Em meados do século XIII, quando os tártaros saquearam Kiev, o bispo metropolita da cidade fugiu para a Rússia e, mantendo sempre o seu título, fixou a sua sede em várias cidades e, finalmente, em Moscou, fundada apenas em 1147. Quatro séculos depois, o grão-duque moscovita se tornaria czar (imperador), e o metropolita, patriarca.

Não só: depois do trauma de 1453 – quando os turcos otomanos conquistaram Constantinopla (a Segunda Roma) e puseram fim ao Império Romano do Oriente –, a Igreja Russa se imporia como a ponta de lança da Ortodoxia, e Moscou se consideraria como a invencível "Terceira Roma".

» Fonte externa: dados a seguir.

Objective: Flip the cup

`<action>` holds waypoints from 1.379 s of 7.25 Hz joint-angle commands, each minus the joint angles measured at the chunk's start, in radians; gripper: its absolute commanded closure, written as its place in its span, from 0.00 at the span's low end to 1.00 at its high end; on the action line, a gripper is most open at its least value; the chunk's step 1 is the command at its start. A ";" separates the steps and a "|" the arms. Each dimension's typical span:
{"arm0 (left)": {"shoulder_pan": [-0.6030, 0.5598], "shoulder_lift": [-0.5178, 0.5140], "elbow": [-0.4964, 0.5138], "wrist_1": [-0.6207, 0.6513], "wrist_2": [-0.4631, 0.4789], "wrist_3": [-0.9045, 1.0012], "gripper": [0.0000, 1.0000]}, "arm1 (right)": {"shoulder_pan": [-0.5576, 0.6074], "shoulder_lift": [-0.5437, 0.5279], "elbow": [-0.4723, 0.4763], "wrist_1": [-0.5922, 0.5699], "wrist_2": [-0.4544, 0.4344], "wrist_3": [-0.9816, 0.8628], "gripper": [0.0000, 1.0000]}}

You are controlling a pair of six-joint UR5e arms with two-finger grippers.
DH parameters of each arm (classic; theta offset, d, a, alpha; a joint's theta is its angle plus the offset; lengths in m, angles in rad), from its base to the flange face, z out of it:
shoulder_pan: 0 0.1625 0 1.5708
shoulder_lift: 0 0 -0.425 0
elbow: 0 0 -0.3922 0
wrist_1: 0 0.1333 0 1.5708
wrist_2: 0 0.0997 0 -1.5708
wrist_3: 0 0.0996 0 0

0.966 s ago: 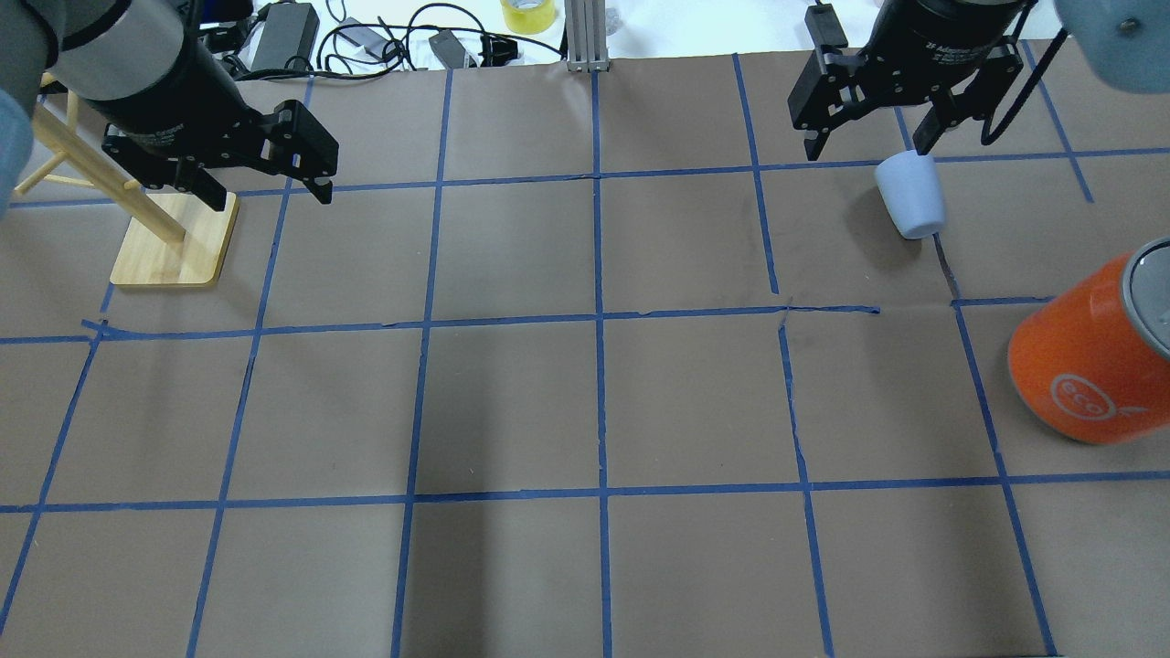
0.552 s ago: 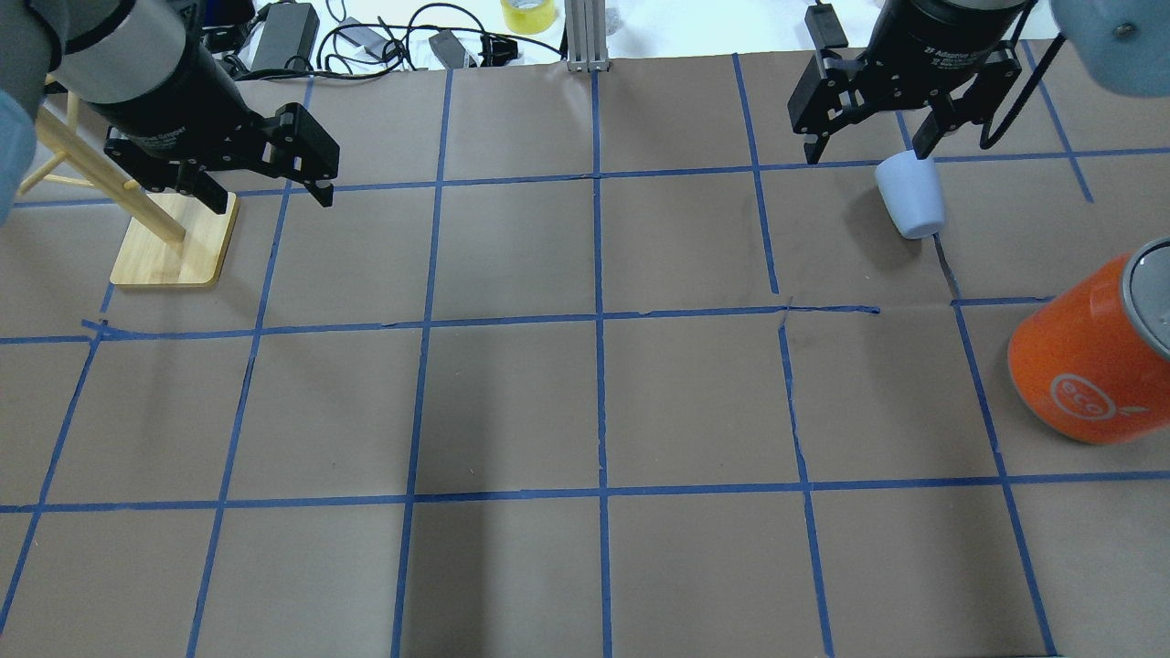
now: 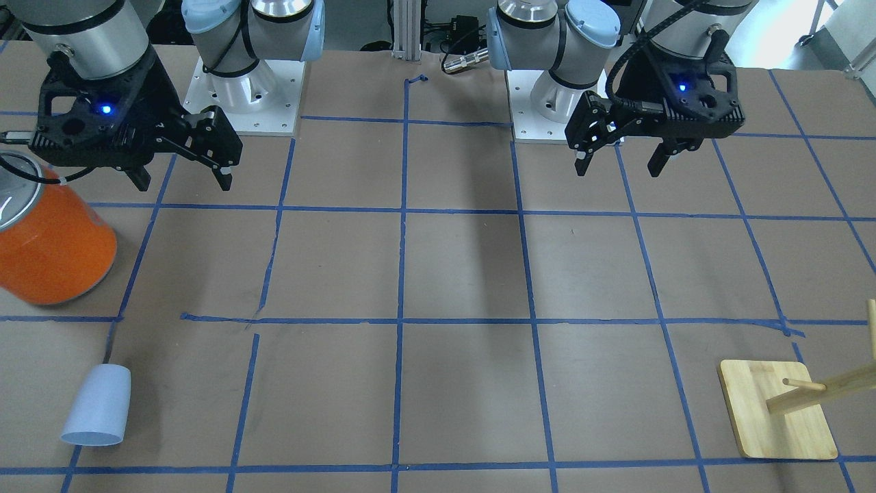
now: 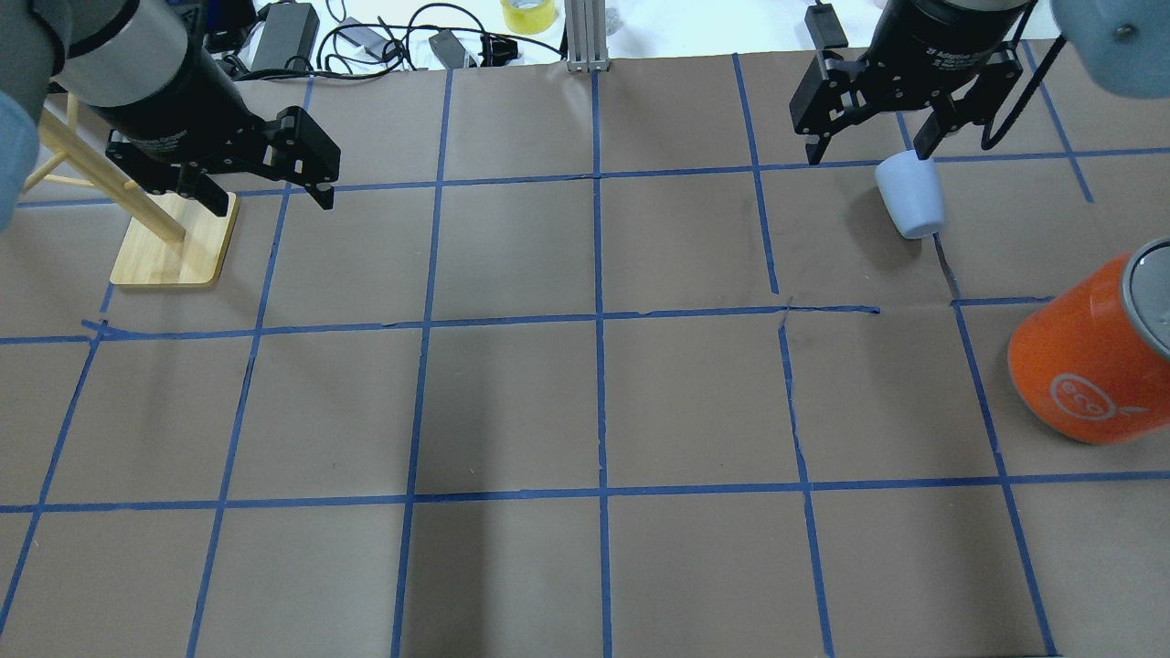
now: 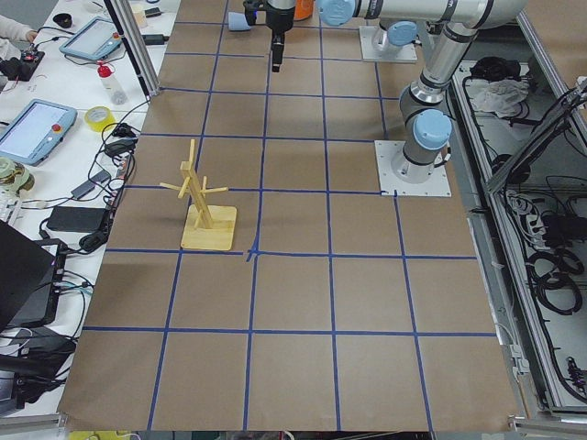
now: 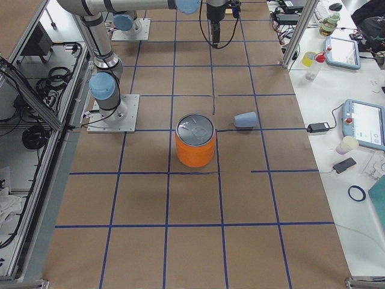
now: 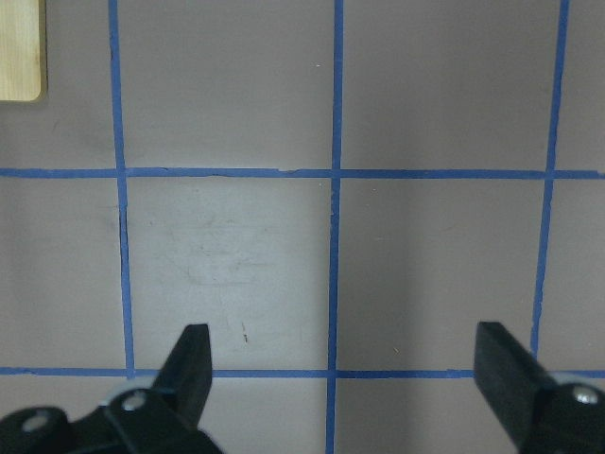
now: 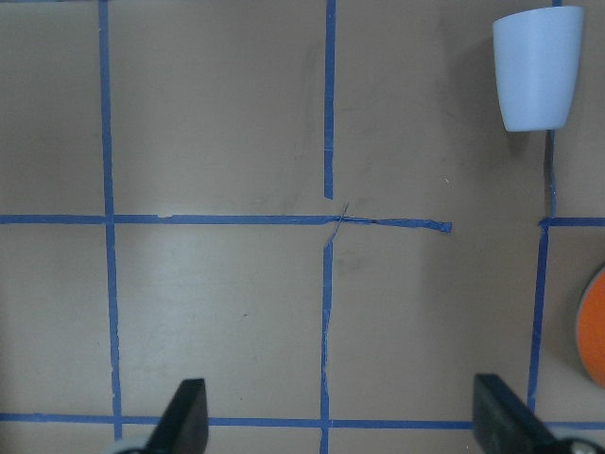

Em 1595-1596, a maioria dos bispos ucranianos, formalmente ligados a Moscou e a Constantinopla, reconheceram o papado, afirmando que, na realidade, nunca tinham se separado dele. Moscou considerou essa escolha uma alta traição; entre ortodoxos e greco-católicos (ucranianos de rito bizantino, chamados de "uniatas" pelos ortodoxos), eclodiram violentos confrontos.

Saltemos alguns séculos: em 1946, em Lviv, um Sínodo – ilegalmente convocado e manipulado pelo Kremlin – proclamou dissolvida a união dos greco-católicos com Roma. Eles foram colocados fora da lei, e os seus bens, confiscados pelo Estado soviético, ou dados para a Igreja Ortodoxa.

Na Ucrânia, formalmente, permanecem apenas duas Igrejas: a latina (uma minoria) e a ortodoxa (a maioria). Os "uniatas" vivem como clandestinos ou são presos.

Mas, quando se dissolveria a União Soviética (1990-1991), na Ucrânia independente, os greco-católicos reencontraram a liberdade, e a Igreja Ortodoxa se dividiu em três partes: uma, a mais difundida, ligada a Moscou, e outras duas independentes, mas não reconhecidas pelas outras Igrejas Ortodoxas.

Agora, nos fatos dos últimos meses, os "uniatas" defenderam o novo governo de Kiev, que se opõe às reivindicações das regiões ucranianas orientais que querem maior autonomia de Kiev, e algumas, a independência ou a passagem para a Rússia, assim como fez a Crimeia; enquanto a Igreja Ortodoxa Ucraniana, ligada a Moscou, vai levando como pode.

Grande parte dos soldados de ambos os frontes são cristãos: católicos, "uniatas" e latinos, e ortodoxos, ucranianos e russos. Por isso, em relação a esse conflito, no dia 4 de fevereiro, o papa exclamou: "Essa é uma guerra entre cristãos! Pensem nesse escândalo".

E, na sexta-feira passada, Francisco lamentou os contrastes entre católicos ucranianos de vários ritos (os latinos, especialmente de origem polonesa, e os "uniatas", fervorosos nacionalistas).

Sendo essa a situação, a história vai dizer se, no conflito em curso, os cristãos russos e ucranianos estarão, ou não, à altura do Evangelho.